With all the setup clarified we can now look at our tests. A validation that the test container has started is performed in the @BeforeEach section of the test. This is not required, however, has been left in for brevity and also for sanity to confirm the container is running.

Here we see a test that validates that it is possible to get a list of attendees. Again it is important to note that this is a Stub Attendees Service and the response to this service has been hard coded to return the name of “James”

  @Test
  void return_an_attendee() {
    final AttendeeResponse attendees = attendeesService.getAttendees();
    final Attendee jamesAttendee = attendees.getAttendees(0);
    Assertions.assertEquals("James", jamesAttendee.getGivenName());
  }

This is a sample of integration tests that are validating across a boundary. Again it is important to acknowledge that just one boundary integration is being validated and not any other components of the service.

Other dockerized services

The Testcontainers setup has shown a boundary being tested using docker images, and this same setup has been used in the Schedules Service to test a database connection . The options for testing integration boundaries for a database would be mocking out the Database, use an inMemory Database e.g. H2 or run a local version of the database using Testcontainers.
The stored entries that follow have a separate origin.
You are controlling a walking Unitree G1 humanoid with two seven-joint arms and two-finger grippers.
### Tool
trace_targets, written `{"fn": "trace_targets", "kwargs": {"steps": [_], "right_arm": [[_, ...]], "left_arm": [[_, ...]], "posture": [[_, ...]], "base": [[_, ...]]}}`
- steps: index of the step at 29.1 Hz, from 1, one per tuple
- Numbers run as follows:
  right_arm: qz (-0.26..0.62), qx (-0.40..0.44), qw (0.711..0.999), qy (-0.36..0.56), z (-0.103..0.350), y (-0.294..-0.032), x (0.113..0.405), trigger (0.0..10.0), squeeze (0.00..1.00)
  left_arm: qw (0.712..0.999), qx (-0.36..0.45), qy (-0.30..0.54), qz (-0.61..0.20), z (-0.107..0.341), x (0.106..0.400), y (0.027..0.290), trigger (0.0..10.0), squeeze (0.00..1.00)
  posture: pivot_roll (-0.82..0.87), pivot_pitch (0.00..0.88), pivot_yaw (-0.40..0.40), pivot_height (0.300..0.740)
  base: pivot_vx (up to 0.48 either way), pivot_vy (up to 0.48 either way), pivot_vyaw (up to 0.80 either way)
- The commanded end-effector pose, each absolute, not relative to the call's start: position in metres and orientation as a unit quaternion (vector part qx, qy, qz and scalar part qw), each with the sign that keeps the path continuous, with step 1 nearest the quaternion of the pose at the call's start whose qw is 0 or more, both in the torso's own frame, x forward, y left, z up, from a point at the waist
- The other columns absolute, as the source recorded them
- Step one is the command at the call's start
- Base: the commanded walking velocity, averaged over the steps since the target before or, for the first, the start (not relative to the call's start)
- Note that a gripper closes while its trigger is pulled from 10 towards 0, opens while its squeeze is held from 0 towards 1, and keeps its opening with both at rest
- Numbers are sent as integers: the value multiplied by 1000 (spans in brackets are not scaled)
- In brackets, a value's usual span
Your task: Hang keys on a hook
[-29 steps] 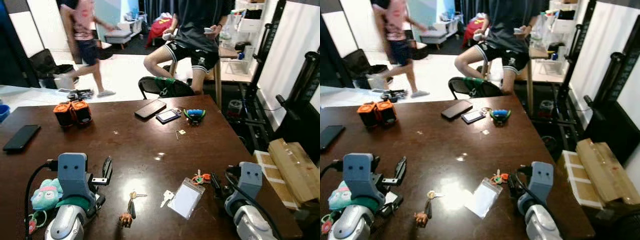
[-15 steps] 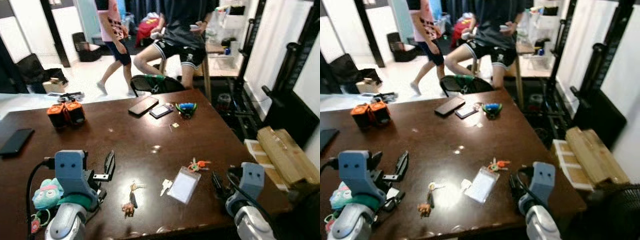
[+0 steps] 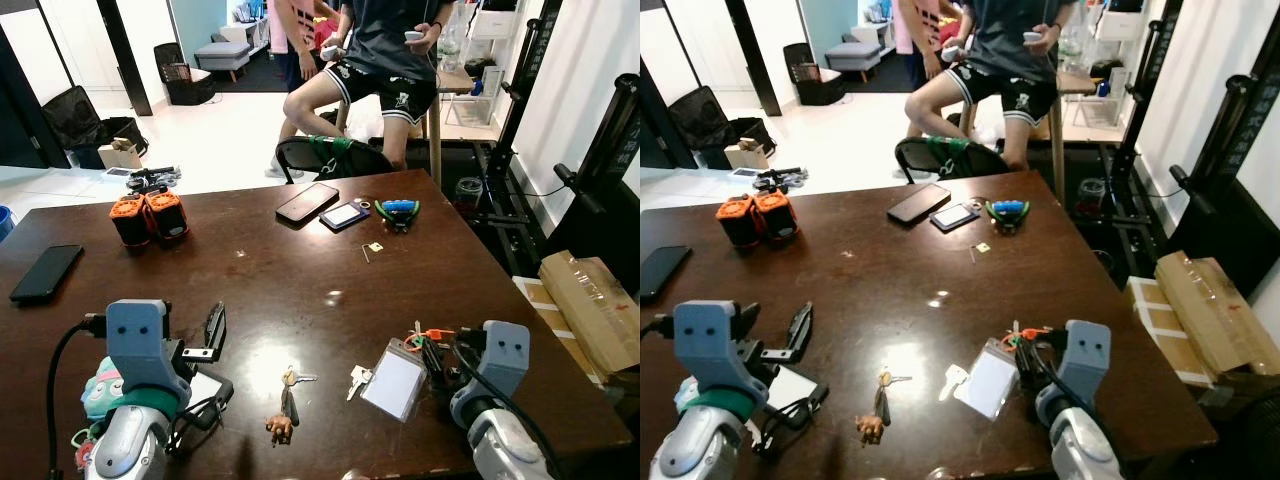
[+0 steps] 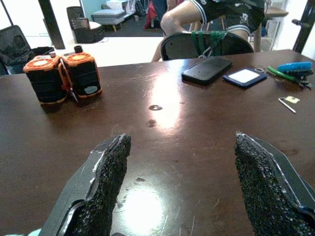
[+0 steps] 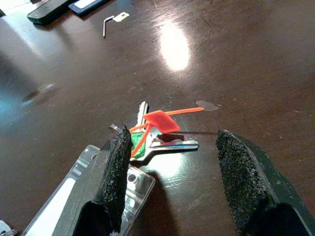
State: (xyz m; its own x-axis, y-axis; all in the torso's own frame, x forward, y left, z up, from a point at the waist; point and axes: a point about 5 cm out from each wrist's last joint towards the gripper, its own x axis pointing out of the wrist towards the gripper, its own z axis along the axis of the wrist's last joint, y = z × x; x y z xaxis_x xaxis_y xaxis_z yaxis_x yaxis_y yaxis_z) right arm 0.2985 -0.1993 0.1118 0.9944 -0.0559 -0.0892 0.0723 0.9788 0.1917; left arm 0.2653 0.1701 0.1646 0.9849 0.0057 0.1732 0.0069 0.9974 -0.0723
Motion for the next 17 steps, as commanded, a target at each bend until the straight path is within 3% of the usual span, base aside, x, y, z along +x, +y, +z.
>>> {"fn": "trace_targets", "kwargs": {"steps": [1,17], "right_arm": [[-36,111,990,83,94,-197,292,10000,0],[-31,111,989,88,92,-194,290,10000,0]], "left_arm": [[997,-23,-77,3,162,263,173,10000,0],[997,-29,-75,1,162,262,172,10000,0]], "posture": [[-165,34,165,740],[-159,36,162,740]], "base": [[0,0,0],[0,-474,0]]}}
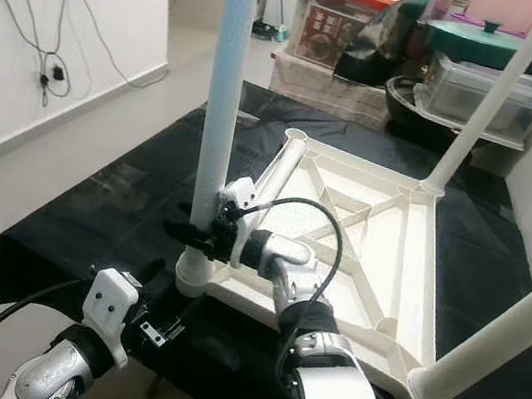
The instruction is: Building children table
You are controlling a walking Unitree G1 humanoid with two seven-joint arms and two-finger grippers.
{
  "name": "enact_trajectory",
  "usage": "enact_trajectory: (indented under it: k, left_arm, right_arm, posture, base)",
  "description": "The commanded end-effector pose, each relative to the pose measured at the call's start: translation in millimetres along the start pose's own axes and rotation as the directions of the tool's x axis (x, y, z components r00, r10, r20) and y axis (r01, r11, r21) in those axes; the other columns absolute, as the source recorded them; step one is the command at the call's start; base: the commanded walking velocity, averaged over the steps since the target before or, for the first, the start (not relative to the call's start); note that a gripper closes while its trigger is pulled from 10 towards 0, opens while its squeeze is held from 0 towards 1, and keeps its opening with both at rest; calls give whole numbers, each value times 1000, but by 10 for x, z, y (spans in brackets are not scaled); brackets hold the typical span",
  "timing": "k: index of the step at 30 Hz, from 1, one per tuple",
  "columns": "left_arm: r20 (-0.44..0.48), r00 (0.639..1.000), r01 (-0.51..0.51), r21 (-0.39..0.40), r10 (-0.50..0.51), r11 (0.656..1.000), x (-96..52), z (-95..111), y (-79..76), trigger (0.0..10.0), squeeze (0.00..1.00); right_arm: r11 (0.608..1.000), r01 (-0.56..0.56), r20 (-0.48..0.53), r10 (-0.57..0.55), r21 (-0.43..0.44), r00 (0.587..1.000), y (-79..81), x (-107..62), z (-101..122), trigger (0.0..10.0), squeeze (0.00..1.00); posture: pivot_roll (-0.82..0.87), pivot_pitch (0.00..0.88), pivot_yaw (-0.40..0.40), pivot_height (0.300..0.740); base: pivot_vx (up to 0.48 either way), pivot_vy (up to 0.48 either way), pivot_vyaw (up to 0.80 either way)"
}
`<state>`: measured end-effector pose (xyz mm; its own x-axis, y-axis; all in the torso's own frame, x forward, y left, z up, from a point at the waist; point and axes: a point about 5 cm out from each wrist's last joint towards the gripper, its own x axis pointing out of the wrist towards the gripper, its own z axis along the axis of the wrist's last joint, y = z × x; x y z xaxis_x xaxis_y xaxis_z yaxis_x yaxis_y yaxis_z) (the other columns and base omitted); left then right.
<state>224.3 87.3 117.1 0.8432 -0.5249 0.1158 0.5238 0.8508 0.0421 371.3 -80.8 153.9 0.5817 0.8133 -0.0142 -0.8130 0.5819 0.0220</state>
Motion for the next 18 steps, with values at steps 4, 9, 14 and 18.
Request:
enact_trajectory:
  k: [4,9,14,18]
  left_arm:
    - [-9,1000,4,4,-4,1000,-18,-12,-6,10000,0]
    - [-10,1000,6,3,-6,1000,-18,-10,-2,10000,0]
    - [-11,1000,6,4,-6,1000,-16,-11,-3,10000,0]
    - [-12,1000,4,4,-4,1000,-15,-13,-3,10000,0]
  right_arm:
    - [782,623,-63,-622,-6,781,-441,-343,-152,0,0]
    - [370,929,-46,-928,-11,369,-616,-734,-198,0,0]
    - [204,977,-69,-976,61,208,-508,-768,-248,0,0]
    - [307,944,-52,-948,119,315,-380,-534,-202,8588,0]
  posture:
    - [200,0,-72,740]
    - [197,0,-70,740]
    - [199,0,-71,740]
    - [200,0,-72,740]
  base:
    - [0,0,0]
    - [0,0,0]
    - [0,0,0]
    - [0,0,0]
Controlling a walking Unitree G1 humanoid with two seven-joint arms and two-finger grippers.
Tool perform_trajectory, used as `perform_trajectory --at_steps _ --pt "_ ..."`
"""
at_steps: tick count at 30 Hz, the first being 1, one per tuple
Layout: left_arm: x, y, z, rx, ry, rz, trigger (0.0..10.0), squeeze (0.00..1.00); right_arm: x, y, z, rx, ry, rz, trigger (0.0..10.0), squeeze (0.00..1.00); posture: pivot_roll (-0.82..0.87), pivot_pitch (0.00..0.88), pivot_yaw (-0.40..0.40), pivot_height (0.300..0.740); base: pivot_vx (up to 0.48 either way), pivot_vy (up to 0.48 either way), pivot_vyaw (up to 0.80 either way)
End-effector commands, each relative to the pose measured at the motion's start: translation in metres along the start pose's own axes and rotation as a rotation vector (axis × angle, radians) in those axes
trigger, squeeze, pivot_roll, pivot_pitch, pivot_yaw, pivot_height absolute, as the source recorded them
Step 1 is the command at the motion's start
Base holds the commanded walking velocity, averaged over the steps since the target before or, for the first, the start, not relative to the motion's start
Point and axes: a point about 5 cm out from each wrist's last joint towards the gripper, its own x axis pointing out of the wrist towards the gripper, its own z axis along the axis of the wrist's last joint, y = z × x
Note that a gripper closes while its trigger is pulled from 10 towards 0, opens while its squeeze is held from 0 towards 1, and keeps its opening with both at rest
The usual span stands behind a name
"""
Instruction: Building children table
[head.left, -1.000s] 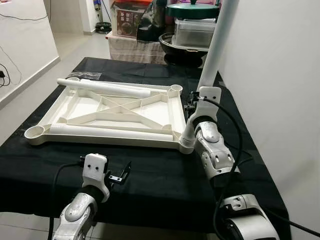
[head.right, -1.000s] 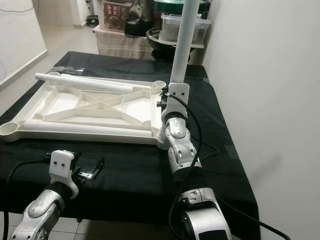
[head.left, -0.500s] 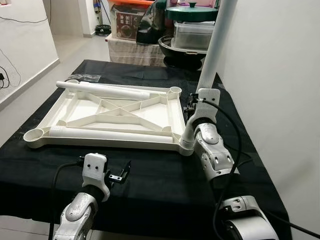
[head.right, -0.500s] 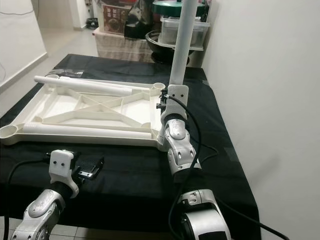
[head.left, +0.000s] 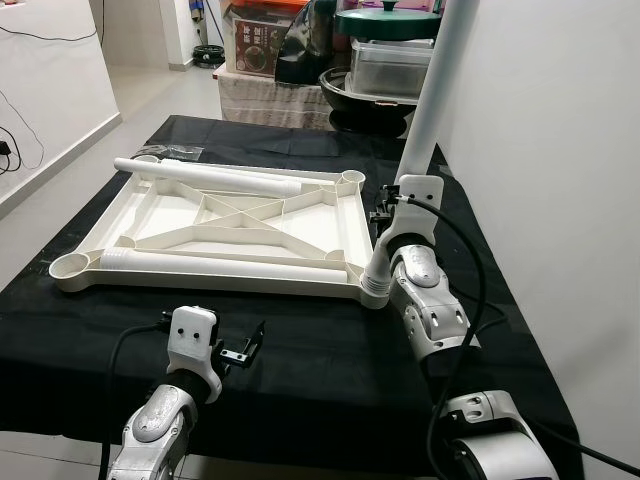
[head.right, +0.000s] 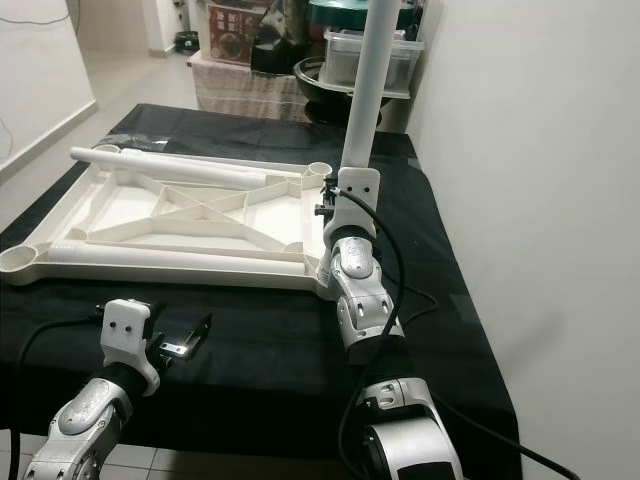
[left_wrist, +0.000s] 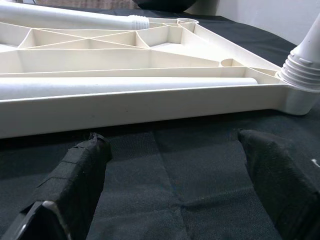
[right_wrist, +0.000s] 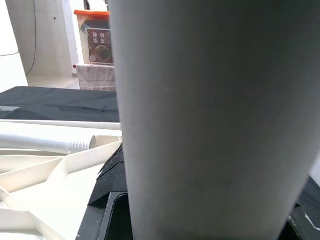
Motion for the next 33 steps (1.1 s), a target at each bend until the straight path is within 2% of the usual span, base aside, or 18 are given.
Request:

Testcontainers is a really powerful tool and should be considered when testing boundaries between any external services. Other common external boundaries that benefit from using Testcontainers include Kafka, Redis, NGINX.

Service testing Summary

We have covered a lot on service testing which includes testing your module and external modules. In case of integration testing we looked at integrating with a RESTful API, gRPC service and suggested how to test a database. All this is being performed without leaving the development environment. With service testing we can clearly see how the Schedules service we are building is able to work with its ingress and egress points, what we do not know is how it works as a whole when the other parts of the Conference System are deployed. Next we look at the UI testing portion of the test pyramid to help us answer this question.

Note

It is important to reiterate that though Service testing has been the largest section of this chapter Unit tests should still be the foundation of any module being developed. APIs have a lot of options for testing at a service level and we’ve presented these options so you can learn what might work best for your use case.

UI Testing

UI tests for an API seems a bit of an oxymoron. What we are designing is an API for other applications to call our system. If it is a UI that calls our system, fine. If it is a server side service or a cURL request that calls our system that is fine as well. The common misconception is that UI testing involves some sort of Web UI like a Single Page Application (SPA). However, in reality the UI can be cURL, POSTman or a SPA app.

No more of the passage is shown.